Her school held a commemorative service. Everyone gathered in the main hall while the famous peace-sign photo stared at them from the stage. Some students and one female teacher cried. A few more clenched their fists and wished they'd said more while Miho was still in their lives. Most wondered whether this would take up the entire first period so they could miss lessons.
A small clutch of students gathered in the hall after final bell that day. The photograph was still on the stage, balanced on a chair. When you got closer you could see a ball of blue-tack in the middle of the lower frame, sticking it to the seat. It wouldn't have looked very good for the picture to fall and smash halfway through the service. The three boys and one girl stood in silence for several minutes, eyes fixed on the same spot as they had been that morning.
They didn't notice the white-haired boy. He stood in the doorway for a second, not entering, as though not wanting to interrupt something important. His left foot twitched, skating half over the doorsill. Then he shook himself, everything from his heels to his hair seeming to bristle outwards, and walked away without looking back. The action distanced him from their pain but didn't send him with the rest of the crowd either. Instead he walked his own path, foreshadowing events that would follow both him and the kids behind him in ways none of them could predict at that moment.

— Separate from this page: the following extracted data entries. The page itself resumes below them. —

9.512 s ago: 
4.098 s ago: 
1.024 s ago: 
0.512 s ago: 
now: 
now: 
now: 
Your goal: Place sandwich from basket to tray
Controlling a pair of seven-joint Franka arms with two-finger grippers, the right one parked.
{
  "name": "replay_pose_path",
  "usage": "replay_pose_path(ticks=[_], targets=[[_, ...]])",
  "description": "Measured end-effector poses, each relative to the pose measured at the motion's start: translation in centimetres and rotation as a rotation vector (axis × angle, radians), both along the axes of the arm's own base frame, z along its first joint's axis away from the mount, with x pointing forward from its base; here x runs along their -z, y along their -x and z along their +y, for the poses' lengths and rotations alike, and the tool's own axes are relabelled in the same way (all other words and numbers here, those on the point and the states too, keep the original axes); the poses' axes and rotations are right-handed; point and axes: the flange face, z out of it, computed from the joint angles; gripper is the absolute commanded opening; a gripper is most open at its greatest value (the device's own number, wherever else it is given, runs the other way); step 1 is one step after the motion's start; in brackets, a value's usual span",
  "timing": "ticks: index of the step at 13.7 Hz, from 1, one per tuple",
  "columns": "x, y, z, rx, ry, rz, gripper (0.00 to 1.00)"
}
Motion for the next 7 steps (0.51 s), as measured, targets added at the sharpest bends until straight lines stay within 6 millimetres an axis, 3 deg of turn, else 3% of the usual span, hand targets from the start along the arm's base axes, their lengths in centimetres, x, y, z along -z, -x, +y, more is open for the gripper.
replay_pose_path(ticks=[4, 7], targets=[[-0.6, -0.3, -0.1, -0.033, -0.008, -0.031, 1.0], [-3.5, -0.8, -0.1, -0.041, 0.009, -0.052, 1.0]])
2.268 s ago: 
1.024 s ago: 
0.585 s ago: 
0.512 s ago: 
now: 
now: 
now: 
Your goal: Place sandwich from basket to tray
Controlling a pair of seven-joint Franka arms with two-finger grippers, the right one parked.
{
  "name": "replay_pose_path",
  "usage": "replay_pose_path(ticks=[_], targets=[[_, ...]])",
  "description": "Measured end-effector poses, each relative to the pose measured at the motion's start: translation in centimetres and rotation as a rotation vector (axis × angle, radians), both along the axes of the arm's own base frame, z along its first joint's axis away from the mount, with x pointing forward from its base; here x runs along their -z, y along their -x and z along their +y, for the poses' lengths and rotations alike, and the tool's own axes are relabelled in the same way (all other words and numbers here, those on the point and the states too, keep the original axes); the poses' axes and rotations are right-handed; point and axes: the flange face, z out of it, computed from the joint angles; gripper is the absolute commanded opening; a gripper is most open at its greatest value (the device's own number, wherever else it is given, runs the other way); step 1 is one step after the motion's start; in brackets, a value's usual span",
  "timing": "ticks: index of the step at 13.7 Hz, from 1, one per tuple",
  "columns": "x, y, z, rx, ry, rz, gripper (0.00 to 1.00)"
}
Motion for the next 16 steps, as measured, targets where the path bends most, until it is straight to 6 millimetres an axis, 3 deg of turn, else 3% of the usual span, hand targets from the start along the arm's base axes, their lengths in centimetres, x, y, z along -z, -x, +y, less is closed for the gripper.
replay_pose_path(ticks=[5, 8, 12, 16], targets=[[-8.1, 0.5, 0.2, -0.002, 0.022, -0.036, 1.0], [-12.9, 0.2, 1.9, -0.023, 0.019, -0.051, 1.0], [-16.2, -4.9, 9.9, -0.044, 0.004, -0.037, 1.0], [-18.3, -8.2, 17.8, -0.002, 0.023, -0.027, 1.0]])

The four in the hall went on staring at the photo of Miho Nosaka.
"It's not fair."
It didn't matter who said it. What mattered was that it was said and that they all agreed on this point – it wasn't fair. It wasn't fair that their friend was gone. It wasn't fair that they didn't even know what had happened to her. It wasn't fair that they didn't know whether she'd be coming back, whether they should move on with their lives like their classmates or live on tenterhooks as they had been since that Thursday in November.
They never got any sense of closure. That was the worst part – they couldn't grieve. They could miss their friend, but they couldn't grieve for her because some foolishly hopeful part of their brains kept hoping she was still alive and would someday come home. They knew the odds got worse with every day that passed, but still they just. Kept. Hoping. They stopped talking about Miho as that dredged up bad memories and hammered home how anorexic this hope was becoming. It wavered like a candle flame in a draught, and no matter how they cupped their hands around it they knew no candle could burn forever.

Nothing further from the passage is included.